WCM/U3 Topic 3 Information Management Tools – Product and Process Design Tools, Bar Code Systems
Product and Process Design Tools
- Computer Aided Design (CAD), Computer Aided Engineering (CAE) and Product
Data Management (PDM): CAD systems basically assist product designers in creating virtual models of products with minimal effort being consumed in the menial task of drafting. In the initial years of CAD, this was viewed as the primary advantage of computer application in design. Today, it is recognized that these models enable engineers to study product geometry and layout, and create specifications for manufacturing. More importantly, CAE software packages are available to subject these models to Finite Element Analysis (FEA), to help engineers study mechanical or thermal stresses.

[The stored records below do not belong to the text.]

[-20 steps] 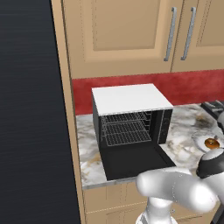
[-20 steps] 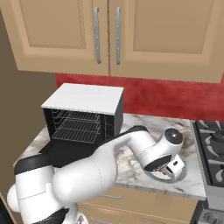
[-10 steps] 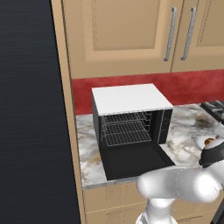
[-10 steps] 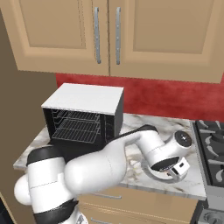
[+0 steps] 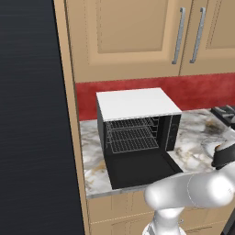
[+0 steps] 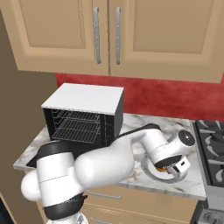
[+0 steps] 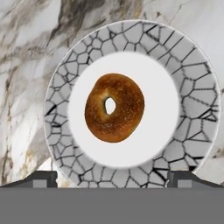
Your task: Pick up the bagel from the plate, place it on the toaster oven rack, close the door, and set the timer.
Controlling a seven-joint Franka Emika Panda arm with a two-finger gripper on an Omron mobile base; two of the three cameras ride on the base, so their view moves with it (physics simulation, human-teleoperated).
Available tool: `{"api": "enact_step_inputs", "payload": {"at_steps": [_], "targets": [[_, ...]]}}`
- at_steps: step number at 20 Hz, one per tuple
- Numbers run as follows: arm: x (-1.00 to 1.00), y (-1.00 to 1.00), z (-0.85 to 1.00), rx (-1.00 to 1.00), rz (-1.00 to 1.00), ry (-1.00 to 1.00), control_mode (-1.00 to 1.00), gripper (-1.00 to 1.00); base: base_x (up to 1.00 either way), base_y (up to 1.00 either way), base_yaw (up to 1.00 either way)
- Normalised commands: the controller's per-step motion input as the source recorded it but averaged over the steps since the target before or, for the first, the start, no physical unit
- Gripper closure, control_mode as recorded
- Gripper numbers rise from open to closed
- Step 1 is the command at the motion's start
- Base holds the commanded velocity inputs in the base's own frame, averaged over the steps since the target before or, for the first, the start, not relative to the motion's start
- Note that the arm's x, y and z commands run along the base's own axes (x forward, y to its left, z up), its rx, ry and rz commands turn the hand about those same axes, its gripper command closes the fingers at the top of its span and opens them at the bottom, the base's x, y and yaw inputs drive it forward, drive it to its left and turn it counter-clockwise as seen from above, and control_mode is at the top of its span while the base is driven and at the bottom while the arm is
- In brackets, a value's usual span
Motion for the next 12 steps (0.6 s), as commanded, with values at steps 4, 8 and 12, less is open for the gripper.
{"api": "enact_step_inputs", "payload": {"at_steps": [4, 8, 12], "targets": [[0.15, 0.00, -0.20, 0.03, 0.00, 0.00, -1.00, -1.00, 0.00, 0.00, 0.00], [0.21, -0.02, -0.11, 0.02, 0.00, 0.00, -1.00, -1.00, 0.00, 0.00, 0.00], [0.22, -0.08, -0.03, 0.02, 0.00, 0.00, -1.00, -1.00, 0.00, 0.00, 0.00]]}}
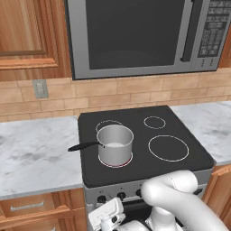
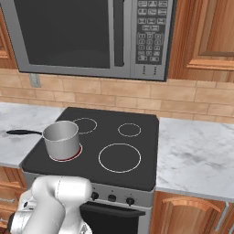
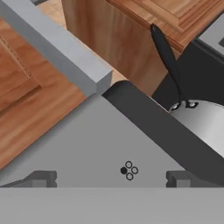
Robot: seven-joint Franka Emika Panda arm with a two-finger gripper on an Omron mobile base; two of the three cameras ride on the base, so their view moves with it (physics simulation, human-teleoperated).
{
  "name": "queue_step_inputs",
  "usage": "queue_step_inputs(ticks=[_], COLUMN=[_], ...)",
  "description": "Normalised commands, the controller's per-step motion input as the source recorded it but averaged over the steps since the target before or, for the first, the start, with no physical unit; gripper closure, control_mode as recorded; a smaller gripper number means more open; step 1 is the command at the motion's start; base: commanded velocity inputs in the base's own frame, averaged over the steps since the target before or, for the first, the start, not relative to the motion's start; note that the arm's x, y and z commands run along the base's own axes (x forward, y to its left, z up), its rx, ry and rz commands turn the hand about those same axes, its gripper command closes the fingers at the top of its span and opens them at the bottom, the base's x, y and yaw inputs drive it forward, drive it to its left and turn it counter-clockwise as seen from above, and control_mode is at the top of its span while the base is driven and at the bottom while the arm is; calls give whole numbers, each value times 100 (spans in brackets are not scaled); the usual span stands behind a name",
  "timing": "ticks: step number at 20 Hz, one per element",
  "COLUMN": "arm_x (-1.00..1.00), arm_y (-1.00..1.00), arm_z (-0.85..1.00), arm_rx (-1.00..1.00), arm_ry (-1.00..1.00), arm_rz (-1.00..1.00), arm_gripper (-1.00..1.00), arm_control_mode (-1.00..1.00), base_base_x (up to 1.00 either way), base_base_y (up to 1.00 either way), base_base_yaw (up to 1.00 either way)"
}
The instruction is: Turn off the front left burner of the stove.
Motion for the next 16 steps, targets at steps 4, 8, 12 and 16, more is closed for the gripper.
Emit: queue_step_inputs(ticks=[4, 8, 12, 16], arm_x=[19, 0, 0, 0], arm_y=[0, 0, 0, 0], arm_z=[-9, -22, -23, -31], arm_rx=[0, 0, 0, 0], arm_ry=[3, 1, 2, 5], arm_rz=[0, 0, 0, 0], arm_gripper=[-100, -100, -100, -100], arm_control_mode=[-100, -100, -100, -100], base_base_x=[0, 0, 0, 0], base_base_y=[0, 0, 0, 0], base_base_yaw=[0, 0, 0, 0])
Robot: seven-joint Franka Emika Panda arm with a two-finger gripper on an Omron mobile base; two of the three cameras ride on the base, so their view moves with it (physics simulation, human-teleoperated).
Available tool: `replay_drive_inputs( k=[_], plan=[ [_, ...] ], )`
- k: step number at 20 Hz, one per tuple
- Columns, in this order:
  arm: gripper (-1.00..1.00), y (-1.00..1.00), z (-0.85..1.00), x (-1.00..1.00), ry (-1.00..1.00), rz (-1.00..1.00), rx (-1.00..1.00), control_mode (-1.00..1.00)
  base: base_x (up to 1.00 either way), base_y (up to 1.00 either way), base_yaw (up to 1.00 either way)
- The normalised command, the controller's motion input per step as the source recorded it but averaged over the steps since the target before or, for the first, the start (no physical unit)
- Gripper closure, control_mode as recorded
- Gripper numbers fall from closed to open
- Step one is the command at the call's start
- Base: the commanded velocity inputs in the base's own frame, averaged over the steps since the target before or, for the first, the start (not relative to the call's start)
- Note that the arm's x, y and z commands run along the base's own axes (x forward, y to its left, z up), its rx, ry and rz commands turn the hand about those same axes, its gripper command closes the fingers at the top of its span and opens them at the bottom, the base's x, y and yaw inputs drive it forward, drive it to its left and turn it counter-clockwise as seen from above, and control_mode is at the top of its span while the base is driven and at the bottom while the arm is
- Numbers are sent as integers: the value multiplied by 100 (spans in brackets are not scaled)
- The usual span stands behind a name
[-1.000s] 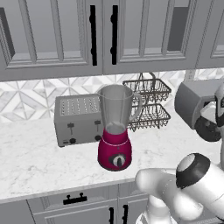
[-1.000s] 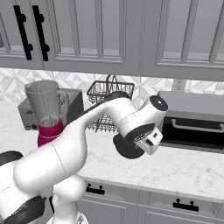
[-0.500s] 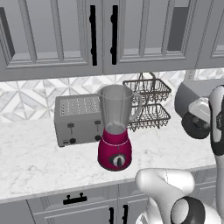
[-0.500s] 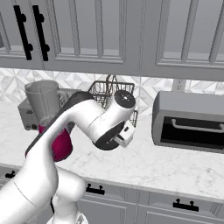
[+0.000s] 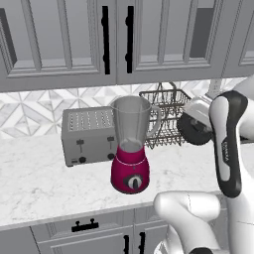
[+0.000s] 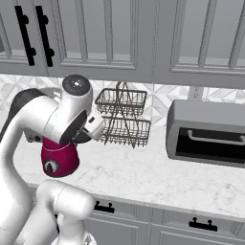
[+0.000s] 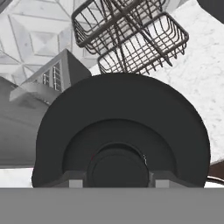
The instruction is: Close the lid blender by securely placing the lid on top.
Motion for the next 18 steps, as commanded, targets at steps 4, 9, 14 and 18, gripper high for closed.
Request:
replay_drive_inputs(
  k=[4,9,14,18],
  plan=[
    [100,74,74,2,-1,0,0,-100,0,0,0],
    [100,55,68,17,0,0,0,-100,0,0,0],
    [100,50,52,21,6,0,-5,-100,0,0,0],
    [100,47,2,33,8,-5,-11,-100,0,0,0]
  ],
)
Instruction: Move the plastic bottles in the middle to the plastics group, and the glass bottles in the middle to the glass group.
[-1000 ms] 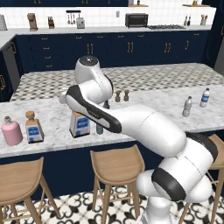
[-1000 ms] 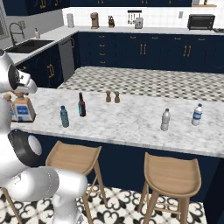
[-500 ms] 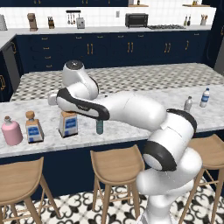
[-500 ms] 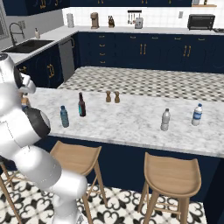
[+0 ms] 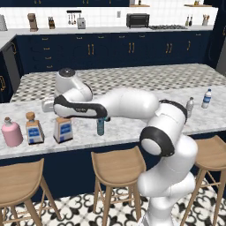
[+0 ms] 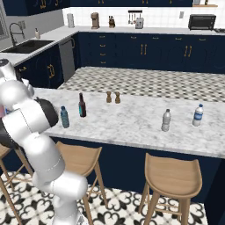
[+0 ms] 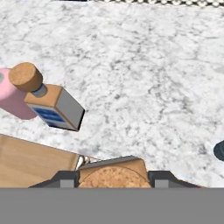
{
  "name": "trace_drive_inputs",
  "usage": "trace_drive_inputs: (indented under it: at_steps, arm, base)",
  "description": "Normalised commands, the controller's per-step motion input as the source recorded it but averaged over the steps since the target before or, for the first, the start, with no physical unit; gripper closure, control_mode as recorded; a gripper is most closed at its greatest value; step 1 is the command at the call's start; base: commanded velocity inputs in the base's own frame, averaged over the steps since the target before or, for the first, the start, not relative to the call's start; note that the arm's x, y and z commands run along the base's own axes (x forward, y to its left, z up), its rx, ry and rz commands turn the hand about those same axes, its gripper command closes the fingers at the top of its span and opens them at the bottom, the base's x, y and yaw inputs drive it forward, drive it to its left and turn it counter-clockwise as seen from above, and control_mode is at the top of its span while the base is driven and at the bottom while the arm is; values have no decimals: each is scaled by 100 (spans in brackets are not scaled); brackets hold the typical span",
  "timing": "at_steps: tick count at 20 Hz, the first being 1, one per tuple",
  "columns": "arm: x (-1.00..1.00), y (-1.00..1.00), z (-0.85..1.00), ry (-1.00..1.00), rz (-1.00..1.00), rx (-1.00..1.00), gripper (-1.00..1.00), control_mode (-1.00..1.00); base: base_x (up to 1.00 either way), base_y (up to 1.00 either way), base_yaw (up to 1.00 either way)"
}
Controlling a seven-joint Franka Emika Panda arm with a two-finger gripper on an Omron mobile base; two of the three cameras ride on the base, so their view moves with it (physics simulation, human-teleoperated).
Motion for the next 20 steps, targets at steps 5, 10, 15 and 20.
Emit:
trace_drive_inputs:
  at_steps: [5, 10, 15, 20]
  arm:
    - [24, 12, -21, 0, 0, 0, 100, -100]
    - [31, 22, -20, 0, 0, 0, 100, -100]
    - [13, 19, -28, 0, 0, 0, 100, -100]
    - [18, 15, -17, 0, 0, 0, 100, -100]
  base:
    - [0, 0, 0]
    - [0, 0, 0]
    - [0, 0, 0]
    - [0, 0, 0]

Most important of all, the modeling of product data in soft form lays the foundation for computer assisted manufacturing.
- Computer Aided Process Planning (CAPP): CAPP is the link between the engineering and manufacturing processes. The objective of CAPP is the generation of detailed manufacturing instructions, given (a) the desired geometry of the end product (from the CAE/PDM database), (b) the geometry of the raw material from which it is to be used as the input in the manufacturing process, and (c) process parameters and the tools available. Two generic kinds of CAPP approaches are followed: in generative CAPP, the process plan is detailed from scratch, with the given inputs. In variant CAPP, the idea is that the process planner retrieves a similar existing process plan from a classified library of process plans and then makes the necessary minor modifications. The role of the Variant CAPP software is in retrieving a process plan closest to the one that the planner is working on. This retrieval is based on Group Technology (GT).

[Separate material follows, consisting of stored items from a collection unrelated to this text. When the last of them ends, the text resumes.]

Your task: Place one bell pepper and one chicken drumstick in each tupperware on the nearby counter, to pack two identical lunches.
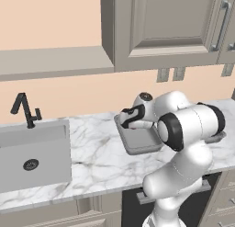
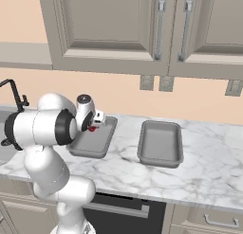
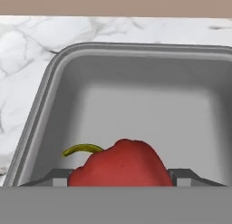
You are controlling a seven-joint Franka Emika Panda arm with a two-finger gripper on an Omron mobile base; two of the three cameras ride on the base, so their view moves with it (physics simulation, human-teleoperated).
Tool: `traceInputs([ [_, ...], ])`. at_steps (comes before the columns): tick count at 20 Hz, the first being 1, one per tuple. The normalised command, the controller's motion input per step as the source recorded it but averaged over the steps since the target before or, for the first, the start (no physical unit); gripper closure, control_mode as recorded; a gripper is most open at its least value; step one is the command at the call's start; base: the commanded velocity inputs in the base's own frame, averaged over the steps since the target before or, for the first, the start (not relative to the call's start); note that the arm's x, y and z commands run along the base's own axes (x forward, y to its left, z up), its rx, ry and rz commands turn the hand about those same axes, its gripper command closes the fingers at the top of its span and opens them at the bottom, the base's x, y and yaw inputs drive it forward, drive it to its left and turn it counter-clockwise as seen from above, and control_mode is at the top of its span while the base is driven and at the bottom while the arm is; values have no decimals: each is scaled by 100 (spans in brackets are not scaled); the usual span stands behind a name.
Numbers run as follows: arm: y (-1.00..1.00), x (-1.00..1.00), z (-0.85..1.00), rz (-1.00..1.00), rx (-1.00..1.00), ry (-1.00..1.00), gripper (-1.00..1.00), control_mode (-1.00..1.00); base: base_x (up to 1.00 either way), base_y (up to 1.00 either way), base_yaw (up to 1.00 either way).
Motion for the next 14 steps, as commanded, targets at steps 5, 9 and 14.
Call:
traceInputs([
  [5, -1, 28, -24, 0, 0, 0, 100, -100, 0, 0, 0],
  [9, -9, 22, -14, 0, 0, 1, -100, -100, 0, 0, 0],
  [14, -2, 7, -3, 0, 0, 1, -100, -100, 0, 0, 0],
])
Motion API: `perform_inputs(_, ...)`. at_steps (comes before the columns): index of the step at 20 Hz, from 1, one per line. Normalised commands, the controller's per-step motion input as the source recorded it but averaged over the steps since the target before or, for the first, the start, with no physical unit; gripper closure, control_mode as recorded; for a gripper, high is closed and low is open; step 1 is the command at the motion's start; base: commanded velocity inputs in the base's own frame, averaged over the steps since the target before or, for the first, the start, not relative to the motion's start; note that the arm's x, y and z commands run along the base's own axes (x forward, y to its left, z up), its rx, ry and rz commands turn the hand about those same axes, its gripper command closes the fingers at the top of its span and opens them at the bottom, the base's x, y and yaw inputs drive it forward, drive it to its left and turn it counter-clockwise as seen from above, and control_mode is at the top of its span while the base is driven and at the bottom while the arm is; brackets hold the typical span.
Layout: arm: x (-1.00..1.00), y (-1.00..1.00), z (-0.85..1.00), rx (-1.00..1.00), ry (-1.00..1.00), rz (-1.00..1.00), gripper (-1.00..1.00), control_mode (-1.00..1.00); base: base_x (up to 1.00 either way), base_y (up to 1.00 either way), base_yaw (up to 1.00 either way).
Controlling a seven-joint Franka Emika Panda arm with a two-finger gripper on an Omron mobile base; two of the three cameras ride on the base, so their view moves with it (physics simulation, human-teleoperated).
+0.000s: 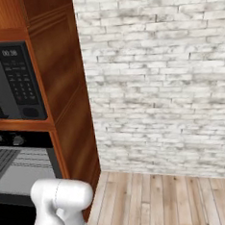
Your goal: Take the fish from the oven and place it on the plate on the counter.
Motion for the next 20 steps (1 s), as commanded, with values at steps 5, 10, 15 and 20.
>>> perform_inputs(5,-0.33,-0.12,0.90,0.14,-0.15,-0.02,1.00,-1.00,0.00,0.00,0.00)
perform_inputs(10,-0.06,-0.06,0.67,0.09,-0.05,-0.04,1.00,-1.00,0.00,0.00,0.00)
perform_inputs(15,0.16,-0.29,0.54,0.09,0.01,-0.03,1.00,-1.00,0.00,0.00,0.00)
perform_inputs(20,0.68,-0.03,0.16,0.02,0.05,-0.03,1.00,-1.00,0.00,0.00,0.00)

- Group Technology (GT): Group Technology (GT) is a simple but immensely useful technique which, as its name suggests, deals with the grouping of items into classes based on some attribute. The classical GT problem relates to the formation of part machine families. As shown in Figure 4.3, the input to the classical part machine problem is a route sheet matrix, in which a ‘I’ in any cell indicates that the part is routed through the machine. For instance, operations on Part I are performed on machines A, C, E and G.
The objective is to form groups of parts that have common process routes. The output matrix shows that the parts can be grouped into three similar families.
Grouping can be done based on any attribute, and groups find applications in many areas process planning, as explained above is just one of them. Groups of aggregates, which have similar design attributes, can be used for speeding up the design process. GT algorithms have long been an area of interest for researchers, with algorithms ranging in complexity from those based on repeatedly sorting rows and columns after weighting them as binary numbers to those based on fuzzy ~logic and other techniques. However, the most visible impact of GT has been in the development of cellular manufacturing.
As discussed in the previous chapter, the cellular manufacturing approach pioneered at Toyota consists of arranging machines in small clusters dedicated to specific part families. The machines are usually inexpensive, general purpose machines with basic production tooling facilitating quick changeover. The clusters are typically U-shaped and they are manned by a variable number of cross-trained operators. The operator moves with the part as it is processed on each machine. Production is carried out to demand, largely based on the consumption of the part produced by the cell. If demand is low, a single operator can perform all the operations. Needless to say, capacity utilization is not a performance parameter for production personnel in this dispensation. This is how the manufacturing strategy shifts from the production-oriented capacity utilization mindset to the market-oriented demand driven mindset and is embedded in shop-floor practices.
Bar Code Systems
Bar coding is a technique for instantaneous acquisition of event data into computerized systems.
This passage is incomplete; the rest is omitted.